* ACTIVITY:
Begin at the line below that contains "M57 94L15 82L5 117L61 141Z". Repeat it and all remaining lines of the records exactly.

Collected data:
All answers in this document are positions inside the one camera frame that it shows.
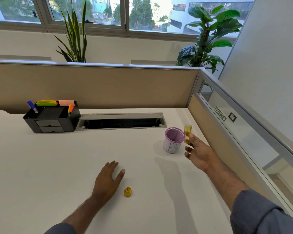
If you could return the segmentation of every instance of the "yellow bottle cap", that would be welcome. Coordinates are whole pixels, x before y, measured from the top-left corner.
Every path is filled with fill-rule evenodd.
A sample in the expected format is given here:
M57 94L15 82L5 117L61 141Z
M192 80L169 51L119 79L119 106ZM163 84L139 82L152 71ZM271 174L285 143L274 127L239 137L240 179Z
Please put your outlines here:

* OUTPUT:
M57 94L15 82L5 117L61 141Z
M192 80L169 51L119 79L119 106ZM163 84L139 82L152 71ZM271 174L285 143L274 127L239 137L240 179Z
Please put your outlines here:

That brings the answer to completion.